More info....
Background: Cervicitis is an inflammation of the uterine cervix. Infectious cervicitis might be caused by Chlamydia trachomatis, Neisseria gonorrhoeae, Trichomonas vaginalis, herpes simplex virus (HSV), or human papillomavirus (HPV). Noninfectious cervicitis might be caused by local trauma, radiation, or malignancy. The infectious etiologies are significantly more common than the noninfectious causes, and all possible infectious causes of cervicitis are sexually transmitted diseases (STDs). This article focuses on the infectious etiologies of cervicitis.
Pathophysiology: Because the female genital tract is contiguous from the vulva to the fallopian tubes, there is some overlap between vulvovaginitis and cervicitis. Vulvovaginitis and cervicitis are commonly categorized as lower genital tract infections. Infections involving the endometrium and fallopian tubes are commonly categorized as upper genital tract infections and are not discussed in this article.
Internationally: Worldwide, more than 400 million adults become infected with an STD every year. Four STDs that are spread primarily through sexual contact are completely curable—trichomoniasis, chlamydia, syphilis, and gonorrhea. These infections account for 333 million STD infections, or about 80% of the worldwide total. Approximately 9% of all persons aged 15-44 years in North America contract 1 of these STDs annually, but the rate rises to 25% in sub-Saharan Africa.
Worldwide, over 170 million cases of trichomoniasis are reported each year. Infection rates have been reported as high as 67% in Mongolia in 1988, 40-60% in Africa, and 40% in indigenous Australians older than age 40.
Chlamydia is the next most common STD with approximately 92 million cases a year. Prevalence of chlamydia varies enormously across the world. In the 1990s, rates amongst pregnant women in Europe ranged from 2.7% in Italy to 8.0% in Iceland, while studies in South America found rates of 1.9% amongst teenagers in Chile and 2.1% amongst pregnant women in Brazil. In Asia, rates among pregnant women tend to be much higher: up to 17% in India and 26% in rural Papua New Guinea. In Africa, studies amongst pregnant women have revealed rates from 6% in Tanzania to 13% in Cape Verde.
HPV, HSV, and gonorrhea each account for roughly 20-60 million cases of STDs per year.
The prevalence of HPV, a cause of cervical cancer, varies roughly 20-fold internationally. Among the countries evaluated, Spain had the lowest prevalence of HPV; only 1.4% of women in Spain tested positive for HPV. The highest prevalence of HPV was seen in sub-Saharan Africa; 26% of the women in Nigeria tested positive for HPV. South America tended to have rates that were in between those of Europe and sub-Saharan Africa, while rates in Asia varied widely (with the lowest rates in Hanoi, Vietnam, and the highest in India and Korea).
In a variety of studies, the seroprevalence of HSV-2 is higher in the United States (13-40%) than in Europe (7-16%), and the highest is in Africa (30-40%).
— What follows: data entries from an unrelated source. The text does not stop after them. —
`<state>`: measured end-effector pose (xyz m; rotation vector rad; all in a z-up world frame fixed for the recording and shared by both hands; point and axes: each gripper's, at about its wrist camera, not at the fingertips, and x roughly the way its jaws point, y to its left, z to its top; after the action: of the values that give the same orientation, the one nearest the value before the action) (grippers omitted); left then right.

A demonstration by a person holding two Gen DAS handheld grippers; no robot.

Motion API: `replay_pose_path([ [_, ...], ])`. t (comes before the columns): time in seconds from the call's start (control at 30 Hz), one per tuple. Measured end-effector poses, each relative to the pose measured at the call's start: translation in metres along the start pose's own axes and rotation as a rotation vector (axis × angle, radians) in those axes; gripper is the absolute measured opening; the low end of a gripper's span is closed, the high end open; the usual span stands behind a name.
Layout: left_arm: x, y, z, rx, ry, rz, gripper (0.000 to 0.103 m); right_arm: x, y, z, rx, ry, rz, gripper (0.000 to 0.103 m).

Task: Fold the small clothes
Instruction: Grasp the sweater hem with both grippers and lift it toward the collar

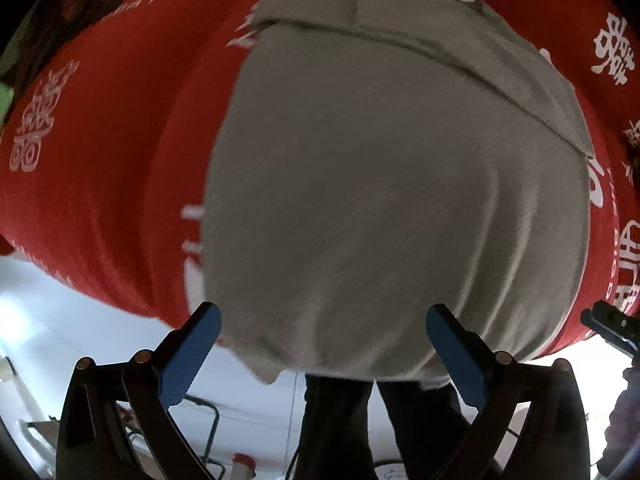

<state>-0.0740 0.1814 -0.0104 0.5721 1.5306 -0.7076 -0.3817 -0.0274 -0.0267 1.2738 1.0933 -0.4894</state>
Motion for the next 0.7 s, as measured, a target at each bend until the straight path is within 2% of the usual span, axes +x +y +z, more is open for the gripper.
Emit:
replay_pose_path([
  [0.1, 0.009, 0.016, -0.012, -0.012, 0.006, -0.019, 0.103, 0.009, -0.003, -0.022, 0.006, 0.012, -0.017, 0.078],
  [0.2, 0.026, 0.032, -0.023, -0.019, 0.018, -0.071, 0.103, 0.021, -0.011, -0.043, 0.025, 0.025, -0.040, 0.078],
  [0.37, 0.058, 0.034, -0.037, -0.025, 0.050, -0.123, 0.103, 0.048, -0.033, -0.070, 0.061, 0.056, -0.042, 0.078],
  [0.53, 0.085, 0.034, -0.051, -0.040, 0.070, -0.185, 0.103, 0.076, -0.040, -0.076, 0.031, 0.083, -0.051, 0.078],
  [0.7, 0.089, 0.034, -0.054, -0.059, 0.071, -0.234, 0.103, 0.096, -0.036, -0.070, -0.014, 0.093, -0.045, 0.078],
])
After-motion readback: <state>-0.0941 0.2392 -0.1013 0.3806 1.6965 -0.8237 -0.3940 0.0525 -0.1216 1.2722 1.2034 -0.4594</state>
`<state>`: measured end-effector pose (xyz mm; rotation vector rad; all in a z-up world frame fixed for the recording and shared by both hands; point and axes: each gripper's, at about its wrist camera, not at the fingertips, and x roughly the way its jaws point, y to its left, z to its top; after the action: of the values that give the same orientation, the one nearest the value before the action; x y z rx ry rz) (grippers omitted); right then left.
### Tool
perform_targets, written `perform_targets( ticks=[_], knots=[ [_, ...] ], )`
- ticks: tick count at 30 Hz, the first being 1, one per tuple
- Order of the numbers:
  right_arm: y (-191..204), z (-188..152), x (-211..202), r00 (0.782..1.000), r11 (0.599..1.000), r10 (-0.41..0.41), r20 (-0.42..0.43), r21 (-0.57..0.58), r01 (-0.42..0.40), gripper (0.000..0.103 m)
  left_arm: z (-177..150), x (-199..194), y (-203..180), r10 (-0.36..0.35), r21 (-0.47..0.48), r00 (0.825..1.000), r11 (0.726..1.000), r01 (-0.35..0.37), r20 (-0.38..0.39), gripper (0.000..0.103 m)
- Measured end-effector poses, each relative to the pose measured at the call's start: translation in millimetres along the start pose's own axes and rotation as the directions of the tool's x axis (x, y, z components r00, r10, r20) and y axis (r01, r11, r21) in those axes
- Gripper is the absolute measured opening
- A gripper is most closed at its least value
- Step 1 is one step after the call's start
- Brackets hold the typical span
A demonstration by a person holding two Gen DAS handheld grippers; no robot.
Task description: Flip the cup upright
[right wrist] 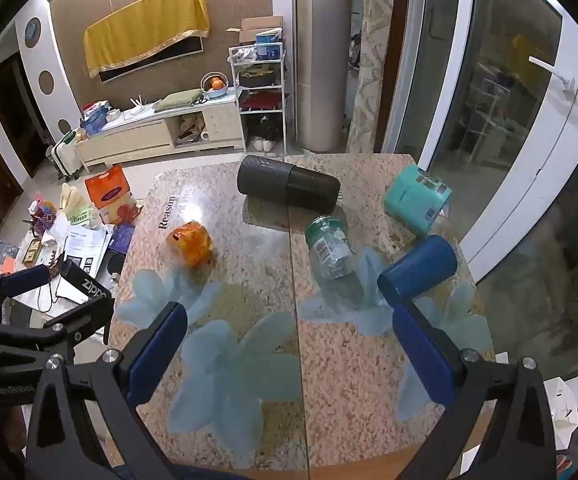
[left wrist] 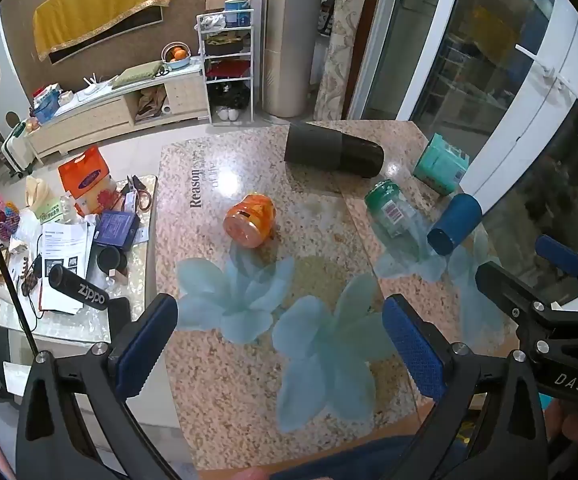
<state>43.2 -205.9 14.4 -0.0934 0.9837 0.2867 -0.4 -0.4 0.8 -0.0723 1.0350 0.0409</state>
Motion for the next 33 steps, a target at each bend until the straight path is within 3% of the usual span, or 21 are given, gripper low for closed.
perform_targets(
  ticks=[10,33],
  knots=[
    [-2.4,-2.0,-1.7,1.000,1.000,0.024,-0.018,0.011,-0.024,0.103,1.6,-8.0,-2.0,-0.020,-0.017,1.000,1.000,0.020,0.003,0.103],
    [3.4,-2.6,0.7,0.999,1.000,-0.004,-0.035,-0.005,0.003,0.103,-0.2,6.0,3.7,-0.030,-0.018,0.999,0.999,0.029,-0.017,0.103]
  ],
)
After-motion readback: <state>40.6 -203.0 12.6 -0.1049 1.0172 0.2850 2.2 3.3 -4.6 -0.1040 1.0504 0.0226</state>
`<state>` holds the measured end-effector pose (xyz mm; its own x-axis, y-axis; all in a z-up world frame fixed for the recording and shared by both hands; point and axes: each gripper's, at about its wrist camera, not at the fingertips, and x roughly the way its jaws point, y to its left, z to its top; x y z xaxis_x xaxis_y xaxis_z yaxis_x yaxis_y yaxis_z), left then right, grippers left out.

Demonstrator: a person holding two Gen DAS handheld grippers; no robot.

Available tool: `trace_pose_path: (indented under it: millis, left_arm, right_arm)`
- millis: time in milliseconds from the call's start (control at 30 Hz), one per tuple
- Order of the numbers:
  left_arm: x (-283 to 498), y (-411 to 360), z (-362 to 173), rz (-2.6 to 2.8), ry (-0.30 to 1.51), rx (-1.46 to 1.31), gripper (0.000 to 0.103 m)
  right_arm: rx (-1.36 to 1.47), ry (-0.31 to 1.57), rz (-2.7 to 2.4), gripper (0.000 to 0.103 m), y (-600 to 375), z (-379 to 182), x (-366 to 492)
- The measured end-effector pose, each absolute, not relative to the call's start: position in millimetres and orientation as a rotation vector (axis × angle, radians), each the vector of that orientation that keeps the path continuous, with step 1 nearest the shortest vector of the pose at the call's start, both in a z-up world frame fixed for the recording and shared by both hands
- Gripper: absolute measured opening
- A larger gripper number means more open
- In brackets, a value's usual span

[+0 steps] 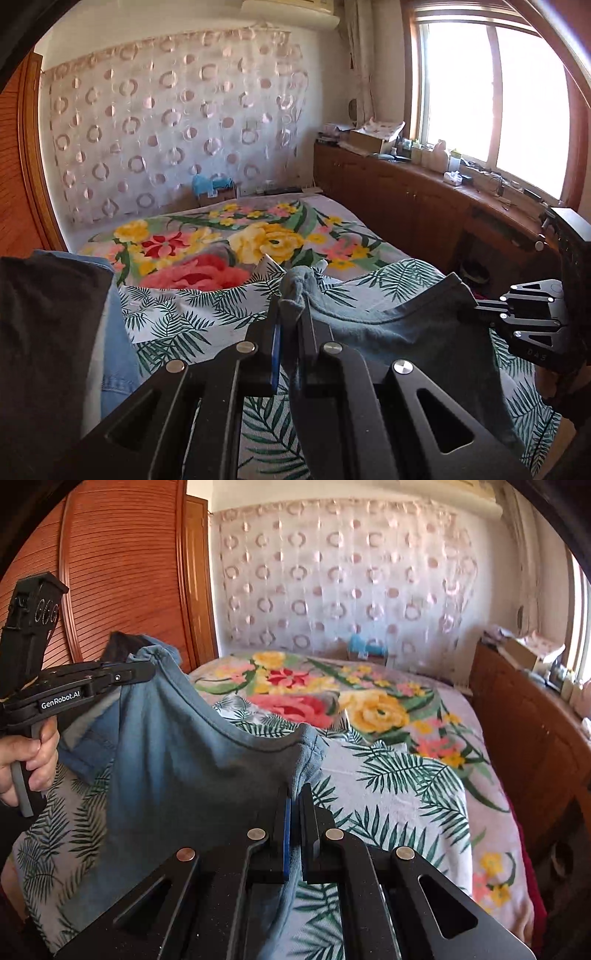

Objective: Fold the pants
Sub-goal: 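Lay the lifted shorts down folded and open both grippers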

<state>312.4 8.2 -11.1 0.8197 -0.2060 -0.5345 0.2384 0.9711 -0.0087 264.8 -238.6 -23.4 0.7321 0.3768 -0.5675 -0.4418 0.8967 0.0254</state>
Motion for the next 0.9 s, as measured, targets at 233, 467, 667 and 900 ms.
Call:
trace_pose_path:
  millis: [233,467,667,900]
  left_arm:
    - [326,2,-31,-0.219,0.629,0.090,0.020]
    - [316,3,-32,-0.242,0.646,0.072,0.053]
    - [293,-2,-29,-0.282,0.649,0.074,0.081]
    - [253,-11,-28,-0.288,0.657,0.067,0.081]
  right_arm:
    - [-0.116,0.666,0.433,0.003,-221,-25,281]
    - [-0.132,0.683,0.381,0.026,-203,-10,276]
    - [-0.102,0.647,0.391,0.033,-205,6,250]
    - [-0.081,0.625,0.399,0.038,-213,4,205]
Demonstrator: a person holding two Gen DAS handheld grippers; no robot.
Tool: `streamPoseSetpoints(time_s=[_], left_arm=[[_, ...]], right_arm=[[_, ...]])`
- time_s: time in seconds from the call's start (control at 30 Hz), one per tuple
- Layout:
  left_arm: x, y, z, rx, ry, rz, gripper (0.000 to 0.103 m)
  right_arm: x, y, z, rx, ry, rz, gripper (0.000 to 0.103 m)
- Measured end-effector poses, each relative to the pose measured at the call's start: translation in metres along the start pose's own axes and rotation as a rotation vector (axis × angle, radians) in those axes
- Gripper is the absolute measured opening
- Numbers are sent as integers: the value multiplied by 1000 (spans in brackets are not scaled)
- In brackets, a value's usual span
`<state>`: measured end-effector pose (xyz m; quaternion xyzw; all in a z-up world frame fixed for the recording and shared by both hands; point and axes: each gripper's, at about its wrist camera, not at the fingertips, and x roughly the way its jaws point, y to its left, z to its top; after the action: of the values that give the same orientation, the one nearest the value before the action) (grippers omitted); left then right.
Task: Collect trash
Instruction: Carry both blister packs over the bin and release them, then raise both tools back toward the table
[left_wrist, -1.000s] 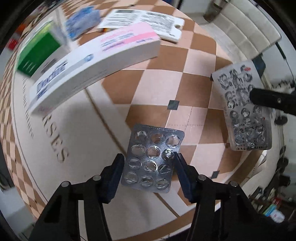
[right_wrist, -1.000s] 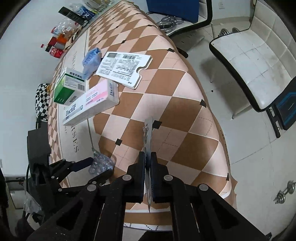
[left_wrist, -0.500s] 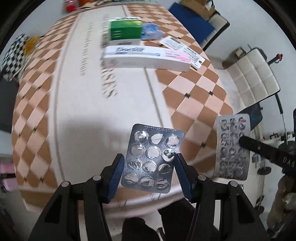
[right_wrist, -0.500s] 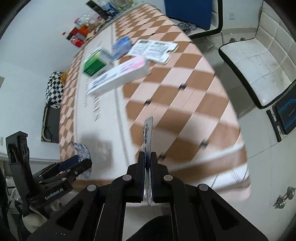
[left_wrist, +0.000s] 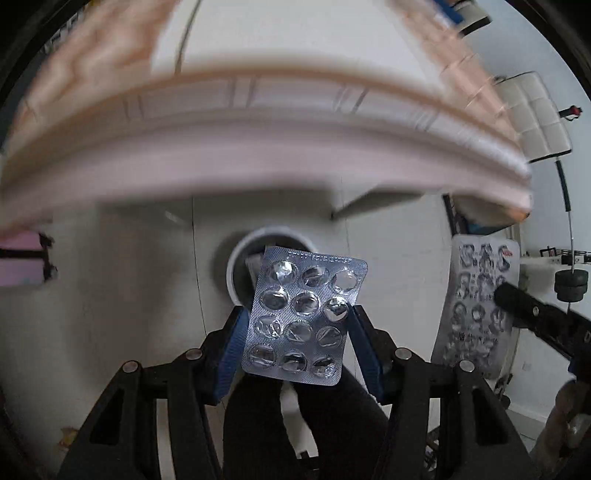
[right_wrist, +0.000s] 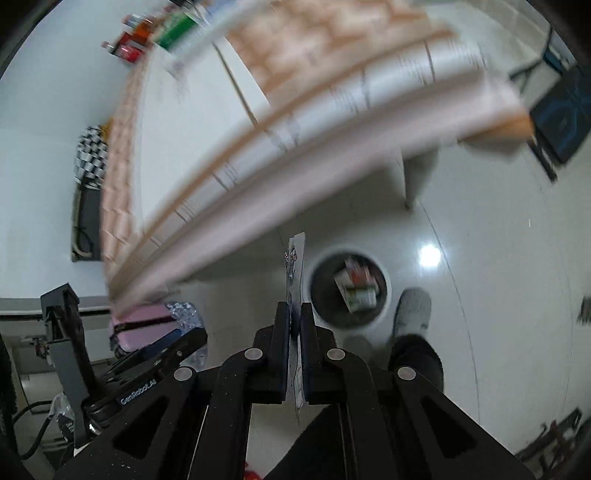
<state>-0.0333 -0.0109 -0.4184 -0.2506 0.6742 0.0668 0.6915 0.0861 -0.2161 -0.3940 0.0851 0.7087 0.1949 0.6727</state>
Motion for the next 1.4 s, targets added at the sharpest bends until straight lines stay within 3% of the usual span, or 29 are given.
streamPoseSetpoints(time_s=[0.17,0.37,0.67,0.73,0.77,0.8,0.83,0.87,1.0,1.07,1.13,1.4], left_arm=[[110,27,-2,-70,99,-19,53],[222,45,10,-44,139,48,53],[287,75,2,-70,162,56,53],[283,78,-1,-81,169,44,55],[282,78,-1,-84,169,39,58],[280,79,-2,-80,166,45,72],[275,79,-4,-82,160,46,88],[273,80,-5,-84,157,49,94],[254,76,-12,-66,134,81,97],[239,73,-17,-50,116,108,97],[229,70,-19,-40,101,133,97],[150,58,-36,-46,23,160,97]], right_arm=[[91,-51,-14,63,57,-26,5],[201,-94,-5,95,73,-27,5],[316,-117,7,88,136,-32,6],[330,-118,8,82,155,-39,8],[333,-119,9,85,160,-54,14],[333,-120,8,82,158,-64,20],[332,-121,7,75,157,-69,37],[329,-121,6,67,151,-83,49],[314,-107,3,-10,137,-165,66],[304,-97,-2,-69,125,-236,93],[291,-87,-5,-112,115,-282,98],[229,-52,-25,-194,96,-343,100]])
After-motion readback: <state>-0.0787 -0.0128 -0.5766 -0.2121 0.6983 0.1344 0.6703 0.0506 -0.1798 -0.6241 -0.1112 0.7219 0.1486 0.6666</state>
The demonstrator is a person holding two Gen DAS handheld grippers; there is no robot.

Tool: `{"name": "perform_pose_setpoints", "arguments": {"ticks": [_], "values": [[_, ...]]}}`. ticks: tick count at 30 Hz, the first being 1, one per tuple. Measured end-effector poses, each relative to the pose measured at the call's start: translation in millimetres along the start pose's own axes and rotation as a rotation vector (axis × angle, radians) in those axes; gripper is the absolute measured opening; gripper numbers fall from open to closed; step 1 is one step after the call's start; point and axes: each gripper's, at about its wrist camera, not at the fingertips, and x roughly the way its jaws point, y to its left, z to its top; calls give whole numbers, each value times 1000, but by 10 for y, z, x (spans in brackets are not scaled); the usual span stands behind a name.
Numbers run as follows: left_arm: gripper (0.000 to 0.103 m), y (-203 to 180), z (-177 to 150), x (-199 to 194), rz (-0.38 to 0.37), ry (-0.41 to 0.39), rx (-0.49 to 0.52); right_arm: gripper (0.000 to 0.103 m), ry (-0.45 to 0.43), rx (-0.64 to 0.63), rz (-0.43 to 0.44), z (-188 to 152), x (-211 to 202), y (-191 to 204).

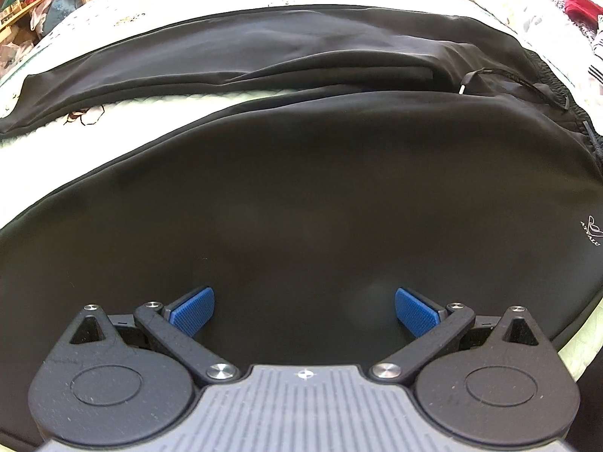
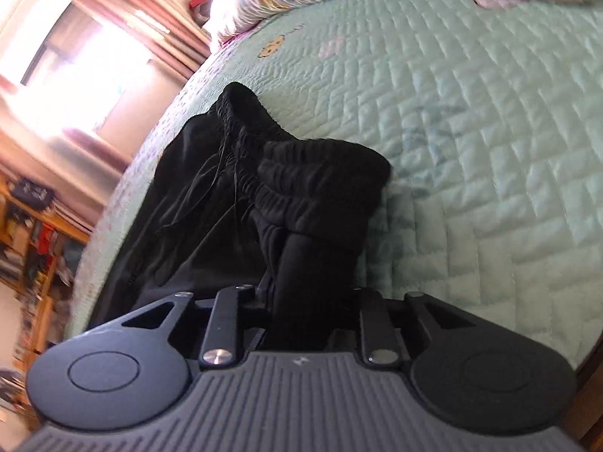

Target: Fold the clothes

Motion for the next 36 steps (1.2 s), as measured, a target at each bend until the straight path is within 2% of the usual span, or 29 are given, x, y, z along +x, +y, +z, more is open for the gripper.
{"name": "perform_pose_setpoints", "arguments": {"ticks": [2,3,4,5,6,9,11,12,13,14,15,16,17,20,21,22,23,24,25,27,30,32,34,36], "values": [[102,3,-7,0,-3,-3,3,38,11,78,8,4,-97,-88],[102,4,-11,-1,-4,-4,4,40,13,82,-10,-21,-162,-68],[102,6,-14,-1,-6,-6,6,46,14,84,-28,-47,-228,-46],[102,7,-18,-1,-7,-7,7,55,-5,51,-73,-74,-304,33],[102,9,-21,-1,-9,-8,8,58,-26,15,-120,-101,-382,115],[102,13,-32,-2,-13,-13,13,60,-107,-118,-242,-197,-639,352],[102,16,-42,-4,-15,-16,16,64,-178,-254,-258,-301,-713,700],[102,18,-54,-9,-16,-18,17,67,-194,-335,-214,-387,-701,923],[102,19,-60,-12,-17,-19,18,75,-207,-415,-166,-475,-687,1149],[102,23,-63,-14,-19,-19,18,84,-183,-450,-83,-563,-633,1322],[102,27,-65,-17,-21,-20,17,88,-157,-482,2,-651,-576,1493],[102,32,-68,-18,-23,-20,17,91,-92,-468,110,-715,-467,1579],[102,40,-70,-18,-24,-20,16,91,-24,-450,219,-778,-353,1659],[102,50,-71,-19,-29,-19,12,90,231,-215,464,-950,209,1473],[102,47,-71,-19,-27,-18,14,90,293,-117,465,-1022,408,1302],[102,43,-70,-19,-26,-17,16,87,310,-84,434,-1086,504,1131],[102,40,-69,-20,-25,-17,18,55,324,-56,402,-1150,593,962],[102,40,-69,-21,-25,-16,19,34,338,-27,370,-1214,682,792],[102,41,-69,-22,-25,-15,20,8,337,-47,346,-1206,664,698],[102,45,-69,-19,-24,-15,17,6,350,-33,343,-1139,580,596],[103,35,-73,-19,-17,-15,18,16,335,-117,260,-1018,371,680],[103,28,-74,-18,-13,-16,17,43,284,-219,234,-967,195,868],[103,25,-73,-15,-9,-16,17,53,241,-287,301,-929,91,1098],[103,23,-72,-13,-7,-15,17,64,241,-302,400,-923,81,1278]]}}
Mortality/Morbidity: Complications from untreated infectious cervicitis depend on the pathogen. Morbidity includes pelvic inflammatory disease (PID), infertility, ectopic pregnancy, spontaneous abortion, cervical cancer, premature rupture of membranes, and preterm delivery. Perinatal and neonatal infections can cause mental retardation, blindness, low birth weight, stillbirth, meningitis, and death. The social stigma is strong and might expose women to verbal, emotional, or physical abuse from others, particularly male partners.
Race: No racial predilection exists. Known risk factors include urban residence and low socioeconomic status.
Sex: Male urethritis is more often symptomatic; therefore, diagnosis is usually made earlier in males than in females. Females with cervicitis are most often asymptomatic, so they do not seek evaluation or treatment as readily. Age: Individuals younger than age 25 and single marital status are both risk factors for cervicitis. Both biological (eg, postulated immaturity of the female reproductive tract) and behavioral factors (eg, greater number of partners, low awareness of acquired immunodeficiency syndrome (AIDS) and other STDs, and limited use of protection against STDs) are thought to contribute to this risk. Routine screening of sexually active adolescents and young adults is therefore recommended.